[Data entries]
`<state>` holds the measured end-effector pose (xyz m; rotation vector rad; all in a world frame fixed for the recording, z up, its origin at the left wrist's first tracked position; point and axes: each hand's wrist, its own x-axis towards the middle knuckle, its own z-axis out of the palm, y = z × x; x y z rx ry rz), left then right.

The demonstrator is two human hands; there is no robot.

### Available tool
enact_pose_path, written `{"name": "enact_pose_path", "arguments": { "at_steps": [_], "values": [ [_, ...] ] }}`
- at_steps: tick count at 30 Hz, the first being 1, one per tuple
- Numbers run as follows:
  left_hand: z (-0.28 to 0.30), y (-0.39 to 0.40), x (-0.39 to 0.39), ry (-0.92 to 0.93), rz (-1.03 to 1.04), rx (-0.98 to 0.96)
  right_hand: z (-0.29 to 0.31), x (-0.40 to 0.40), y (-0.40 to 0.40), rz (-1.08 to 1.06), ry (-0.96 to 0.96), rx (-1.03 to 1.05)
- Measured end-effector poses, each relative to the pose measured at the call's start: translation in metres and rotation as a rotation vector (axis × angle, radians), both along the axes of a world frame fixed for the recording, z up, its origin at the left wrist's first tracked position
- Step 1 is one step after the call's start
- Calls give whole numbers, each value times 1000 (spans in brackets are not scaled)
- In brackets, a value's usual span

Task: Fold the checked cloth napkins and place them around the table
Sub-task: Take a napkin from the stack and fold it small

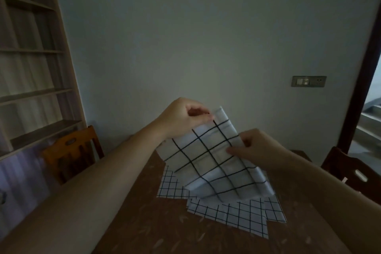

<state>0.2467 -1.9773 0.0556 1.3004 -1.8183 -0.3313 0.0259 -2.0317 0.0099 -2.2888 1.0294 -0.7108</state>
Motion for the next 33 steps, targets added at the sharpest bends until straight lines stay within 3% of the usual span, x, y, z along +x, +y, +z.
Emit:
{"name": "enact_pose_path", "arguments": {
  "at_steps": [3, 6, 10, 13, 17, 23, 26, 30, 33],
  "values": [
    [-20, 14, 17, 296, 20, 197, 13, -13, -6, 2, -133, 98],
    [-53, 18, 12, 462, -32, 448, 17, -16, -7, 11, -385, 246],
    [-74, 10, 2, 674, -89, 486, 18, -15, -5, -3, -524, 379],
    [-73, 2, 4, 678, -38, 403, 13, -17, -11, -40, -505, 403],
    [-71, -3, 5, 568, 44, 312, 1, -23, -19, -102, -273, 331],
    [-77, -4, 7, 496, 56, 261, -4, -37, -21, -3, -146, 349],
    [-75, -2, 8, 489, -10, 255, -4, -40, -21, 20, -225, 331],
    [-63, 2, 10, 628, -139, 278, -2, -41, -19, 116, -553, 515],
    [-59, 2, 12, 698, -202, 311, -2, -44, -22, 151, -557, 443]
  ]
}}
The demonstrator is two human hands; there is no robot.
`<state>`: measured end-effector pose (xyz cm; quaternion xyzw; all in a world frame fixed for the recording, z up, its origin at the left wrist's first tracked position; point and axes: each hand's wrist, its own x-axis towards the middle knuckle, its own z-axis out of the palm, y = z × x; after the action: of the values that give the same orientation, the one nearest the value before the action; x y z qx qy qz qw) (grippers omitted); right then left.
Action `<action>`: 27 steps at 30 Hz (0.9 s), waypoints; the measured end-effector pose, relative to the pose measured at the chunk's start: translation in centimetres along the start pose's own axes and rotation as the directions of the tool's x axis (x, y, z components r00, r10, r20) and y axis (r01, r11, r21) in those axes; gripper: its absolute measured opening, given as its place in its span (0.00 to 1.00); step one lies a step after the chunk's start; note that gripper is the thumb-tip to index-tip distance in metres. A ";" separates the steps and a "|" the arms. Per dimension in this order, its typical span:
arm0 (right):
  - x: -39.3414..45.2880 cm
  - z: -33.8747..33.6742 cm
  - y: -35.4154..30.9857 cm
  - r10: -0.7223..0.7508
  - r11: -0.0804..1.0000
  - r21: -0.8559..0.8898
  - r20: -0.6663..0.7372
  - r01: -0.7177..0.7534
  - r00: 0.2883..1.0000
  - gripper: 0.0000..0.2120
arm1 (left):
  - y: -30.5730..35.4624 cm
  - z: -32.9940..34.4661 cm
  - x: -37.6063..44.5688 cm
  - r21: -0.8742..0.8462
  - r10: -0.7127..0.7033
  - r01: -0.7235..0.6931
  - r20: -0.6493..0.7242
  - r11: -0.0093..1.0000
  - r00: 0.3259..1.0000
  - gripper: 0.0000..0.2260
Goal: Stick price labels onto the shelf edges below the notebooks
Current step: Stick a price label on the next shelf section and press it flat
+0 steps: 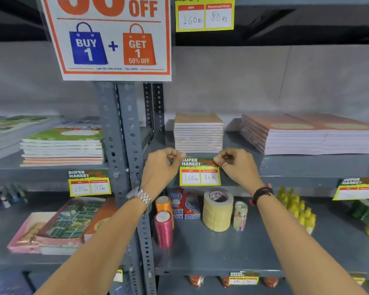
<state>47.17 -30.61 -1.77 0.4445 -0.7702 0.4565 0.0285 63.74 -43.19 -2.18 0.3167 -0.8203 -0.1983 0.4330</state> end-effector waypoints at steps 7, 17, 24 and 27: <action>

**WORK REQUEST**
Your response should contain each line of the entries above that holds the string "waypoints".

**RESPONSE TO THE TASK**
Action `<action>`: 27 steps at 30 Hz (0.9 s), waypoints; the measured end-effector pose, relative to the pose measured at the chunk's start: translation in centimetres along the start pose's own axes and rotation as the directions of the tool's x axis (x, y, z components r00, r10, r20) and y axis (r01, r11, r21) in those axes; gripper: its absolute measured opening, given as its place in its span (0.00 to 1.00); step one lies a step after the chunk's start; note that gripper is the thumb-tip to index-tip distance in metres. A ";" separates the steps and a "|" the arms. Per dimension in this order, its typical span:
<state>47.17 -30.61 -1.77 0.4445 -0.7702 0.4565 0.0285 63.74 -43.19 -2.18 0.3167 -0.8203 -0.1983 0.4330</state> end-effector waypoints at steps 7, 17, 24 and 27: <action>

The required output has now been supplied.